+90 (507) 626 1394 usrahturkey@gmail.com

Monday, October 20, 2014

Ibadah dan Muamalah yang Salah Kaprah

7:00 AM

Share it Please
Kehidupan sosial masyarakat selalu terikat dengan hukum Islam ber-nash. Sebut saja ibadah dan muamalah. Alih-alih memahami, masyarakat awam justru kerap salah kaprah terkait pengamalan keduanya sesuai konteks Al Qur’an dan sunnah.

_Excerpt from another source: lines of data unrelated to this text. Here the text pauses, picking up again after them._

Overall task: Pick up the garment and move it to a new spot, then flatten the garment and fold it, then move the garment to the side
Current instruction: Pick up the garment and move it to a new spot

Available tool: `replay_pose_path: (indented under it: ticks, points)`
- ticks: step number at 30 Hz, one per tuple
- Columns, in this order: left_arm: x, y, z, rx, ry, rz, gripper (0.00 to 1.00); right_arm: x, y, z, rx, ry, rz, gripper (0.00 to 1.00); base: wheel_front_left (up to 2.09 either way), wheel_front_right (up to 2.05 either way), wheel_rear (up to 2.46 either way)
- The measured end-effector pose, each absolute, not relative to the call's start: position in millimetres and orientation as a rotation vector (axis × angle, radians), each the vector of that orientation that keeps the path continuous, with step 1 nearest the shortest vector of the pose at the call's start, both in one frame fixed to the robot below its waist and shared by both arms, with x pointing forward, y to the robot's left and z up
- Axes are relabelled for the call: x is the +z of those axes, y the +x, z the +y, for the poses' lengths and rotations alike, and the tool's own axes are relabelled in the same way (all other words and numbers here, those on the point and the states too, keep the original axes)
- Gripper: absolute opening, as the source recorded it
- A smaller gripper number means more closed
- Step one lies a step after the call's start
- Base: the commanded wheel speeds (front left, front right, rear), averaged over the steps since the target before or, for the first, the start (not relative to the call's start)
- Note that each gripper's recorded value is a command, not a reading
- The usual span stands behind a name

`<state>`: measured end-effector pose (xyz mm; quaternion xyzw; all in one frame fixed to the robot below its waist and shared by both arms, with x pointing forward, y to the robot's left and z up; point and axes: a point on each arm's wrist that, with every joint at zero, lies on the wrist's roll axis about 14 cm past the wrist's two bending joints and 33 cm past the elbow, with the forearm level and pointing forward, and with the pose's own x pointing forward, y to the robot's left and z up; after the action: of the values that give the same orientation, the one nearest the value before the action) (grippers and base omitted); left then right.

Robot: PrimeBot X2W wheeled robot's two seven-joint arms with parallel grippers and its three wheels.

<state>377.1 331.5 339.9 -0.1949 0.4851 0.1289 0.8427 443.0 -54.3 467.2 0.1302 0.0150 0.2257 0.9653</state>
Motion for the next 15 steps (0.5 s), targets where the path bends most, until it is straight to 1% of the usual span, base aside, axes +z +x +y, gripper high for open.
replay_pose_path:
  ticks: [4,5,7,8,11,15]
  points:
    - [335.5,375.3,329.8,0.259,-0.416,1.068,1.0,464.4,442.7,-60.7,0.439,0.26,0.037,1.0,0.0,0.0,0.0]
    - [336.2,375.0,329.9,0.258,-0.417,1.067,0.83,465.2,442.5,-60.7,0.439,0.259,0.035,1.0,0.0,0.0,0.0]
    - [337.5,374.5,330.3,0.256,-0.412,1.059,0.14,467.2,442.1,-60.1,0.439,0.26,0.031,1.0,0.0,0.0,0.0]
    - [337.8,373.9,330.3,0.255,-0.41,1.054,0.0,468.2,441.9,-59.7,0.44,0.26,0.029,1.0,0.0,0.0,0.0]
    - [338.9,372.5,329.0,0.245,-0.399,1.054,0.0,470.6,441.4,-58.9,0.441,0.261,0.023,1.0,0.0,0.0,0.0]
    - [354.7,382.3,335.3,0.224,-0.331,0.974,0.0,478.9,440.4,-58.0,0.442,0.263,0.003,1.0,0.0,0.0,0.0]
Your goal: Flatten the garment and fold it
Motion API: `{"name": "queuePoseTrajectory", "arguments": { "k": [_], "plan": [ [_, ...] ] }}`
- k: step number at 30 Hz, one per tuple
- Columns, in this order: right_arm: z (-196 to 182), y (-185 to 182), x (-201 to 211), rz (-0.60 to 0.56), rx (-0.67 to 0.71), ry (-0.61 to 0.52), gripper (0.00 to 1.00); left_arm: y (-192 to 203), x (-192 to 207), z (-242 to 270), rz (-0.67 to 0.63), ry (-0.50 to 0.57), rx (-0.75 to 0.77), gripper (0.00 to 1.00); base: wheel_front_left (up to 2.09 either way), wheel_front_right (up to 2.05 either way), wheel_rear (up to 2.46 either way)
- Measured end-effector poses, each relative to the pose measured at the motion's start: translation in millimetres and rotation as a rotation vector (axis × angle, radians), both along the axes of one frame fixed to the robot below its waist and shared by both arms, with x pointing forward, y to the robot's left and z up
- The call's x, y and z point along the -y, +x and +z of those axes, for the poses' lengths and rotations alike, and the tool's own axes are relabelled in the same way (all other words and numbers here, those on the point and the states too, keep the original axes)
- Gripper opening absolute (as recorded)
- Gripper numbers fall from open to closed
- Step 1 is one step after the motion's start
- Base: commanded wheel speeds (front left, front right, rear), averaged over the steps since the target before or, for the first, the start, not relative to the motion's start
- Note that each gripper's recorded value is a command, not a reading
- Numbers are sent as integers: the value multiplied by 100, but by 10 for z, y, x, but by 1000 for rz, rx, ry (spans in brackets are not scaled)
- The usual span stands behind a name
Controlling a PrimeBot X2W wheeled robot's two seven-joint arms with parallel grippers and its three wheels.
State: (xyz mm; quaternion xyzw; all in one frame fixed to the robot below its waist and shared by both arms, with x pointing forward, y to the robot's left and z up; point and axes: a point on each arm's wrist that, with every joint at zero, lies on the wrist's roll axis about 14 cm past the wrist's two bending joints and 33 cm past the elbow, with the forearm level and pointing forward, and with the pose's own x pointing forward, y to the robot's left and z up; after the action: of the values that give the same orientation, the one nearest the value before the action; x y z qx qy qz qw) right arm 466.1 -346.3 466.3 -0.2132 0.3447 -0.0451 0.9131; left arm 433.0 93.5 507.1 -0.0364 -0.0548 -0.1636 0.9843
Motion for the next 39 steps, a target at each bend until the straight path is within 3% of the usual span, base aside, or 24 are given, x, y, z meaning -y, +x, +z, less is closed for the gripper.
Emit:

Contoh dalam ibadah, sering kita jumpai jama’ah solat Jumat mengisi dan menggeser ‘kotak amal estafet’ saat khutbah berlangsung. Ketika disarankan beralih memasang ‘kotak amal permanen’, banyak pengurus masjid menolak dengan alas an lebih efektif. Padahal, sebuah hadits menegaskan, 

من توضأ فأحسن الضوء، ثم أتى الجمعة فاستمع و أنصت، غفر له ما بينه و بين الجمعة و زيادة ثلاثة أيام، و من مس الحصى فقد لغى
رواه مسلم

Artinya: "Barangsiapa berwudhu' lalu memperbaguskan wudhu'nya, kemudian mendatangi shalat Jum'at, mendengar -khatib- dan berdiam diri -tidak berbicara sama sekali-, maka diampunkanlah untuknya antara Jum'at itu dengan Jum'at yang berikutnya, dengan diberi tambahan tiga hari lagi. Barangsiapa yang memegang kerikil -batu kecil- (untuk dipermain-mainkan sehingga tidak memperhatikan isi khutbah), maka ia telah melakukan kelalaian."
(HR. Muslim) dalam Kitab Riyadhusshalihin, Bab keutamaan Jum'at.

Karenanya, jangankan mengisi dan menggeser kotak amal, menggeser sebuah batu kerikil kecil ataupun berbicara ketika khatib sedang berkhutbah saja sudah menghapus pahala ibadah solat Jumat.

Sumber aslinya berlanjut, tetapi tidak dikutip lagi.